Recently I wrote about the evergreen Best-of-breed vs. Integrated All-in-One Suite debate again, arguing:

Call me “old school”, but I also believe in the value of having one tightly integrated system for most business needs, and I believe it’s true not only for large corporations but much smaller businesses.  I don’t have CIO’s to back it up, but that’s exactly the point: I am talking about small businesses that don’t have CIO’s at all – in fact they  likely don’t even have full time IT stuff ( a good reason for SaaS in the first place), so they clearly lack the bandwidth to deal with integration issues and multiple system providers.

It wasn’t just hypothetical speculation, what really prompted my post ( and hence the reference to CIOs) was a study conducted by Brian Sommer who contacted several large corporate CIOs about SaaS implementations, and found that despite improvements in technology, and easy integration by firms like Boomi, Pervasive ..etc, CIOs still prefer to buy an integrated suite of applications and deal with one vendor for most of their needs.   It’s not what we think, it’s what they do – and they are the customers.  Says Brian:

But, customers will do what customers want to do.

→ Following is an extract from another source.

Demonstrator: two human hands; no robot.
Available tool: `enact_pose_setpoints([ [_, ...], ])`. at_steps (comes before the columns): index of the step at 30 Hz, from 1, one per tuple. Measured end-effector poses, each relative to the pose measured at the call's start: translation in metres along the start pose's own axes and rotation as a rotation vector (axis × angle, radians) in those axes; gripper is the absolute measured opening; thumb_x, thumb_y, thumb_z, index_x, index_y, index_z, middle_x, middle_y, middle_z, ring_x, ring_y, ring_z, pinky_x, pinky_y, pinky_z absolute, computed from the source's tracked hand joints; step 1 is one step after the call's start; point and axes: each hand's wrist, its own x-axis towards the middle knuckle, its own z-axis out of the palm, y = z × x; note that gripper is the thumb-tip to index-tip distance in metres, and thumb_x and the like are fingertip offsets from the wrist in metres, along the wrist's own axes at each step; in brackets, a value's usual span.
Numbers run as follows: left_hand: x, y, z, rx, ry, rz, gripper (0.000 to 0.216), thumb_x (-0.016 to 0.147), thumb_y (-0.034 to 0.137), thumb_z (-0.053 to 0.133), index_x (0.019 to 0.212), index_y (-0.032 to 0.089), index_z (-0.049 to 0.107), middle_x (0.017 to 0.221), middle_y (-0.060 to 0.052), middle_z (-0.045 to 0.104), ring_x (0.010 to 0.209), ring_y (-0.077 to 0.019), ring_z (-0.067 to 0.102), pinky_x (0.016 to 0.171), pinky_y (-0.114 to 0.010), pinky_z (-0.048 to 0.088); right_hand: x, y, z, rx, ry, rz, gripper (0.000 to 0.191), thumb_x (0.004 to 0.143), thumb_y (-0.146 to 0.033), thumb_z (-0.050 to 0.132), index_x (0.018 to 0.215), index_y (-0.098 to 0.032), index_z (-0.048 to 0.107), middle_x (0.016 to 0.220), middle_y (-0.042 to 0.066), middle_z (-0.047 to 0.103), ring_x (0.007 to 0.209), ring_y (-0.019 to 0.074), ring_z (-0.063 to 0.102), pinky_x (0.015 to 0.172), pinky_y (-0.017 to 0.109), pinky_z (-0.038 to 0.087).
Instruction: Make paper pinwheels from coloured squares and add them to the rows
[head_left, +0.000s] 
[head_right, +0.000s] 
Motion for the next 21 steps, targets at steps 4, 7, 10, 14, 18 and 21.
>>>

Amen. But my post attracted a detailed comment from a PR professional (a fact that took a little digging to discover):

… the Suite approach requires the business to make compromises in areas of the business, and only works if you can run your whole business on that one suite – as soon as you need some other specialist system, or acquire another operation that you need to integrate, you’re in trouble because Suites, by definition, are not designed to make integration easy…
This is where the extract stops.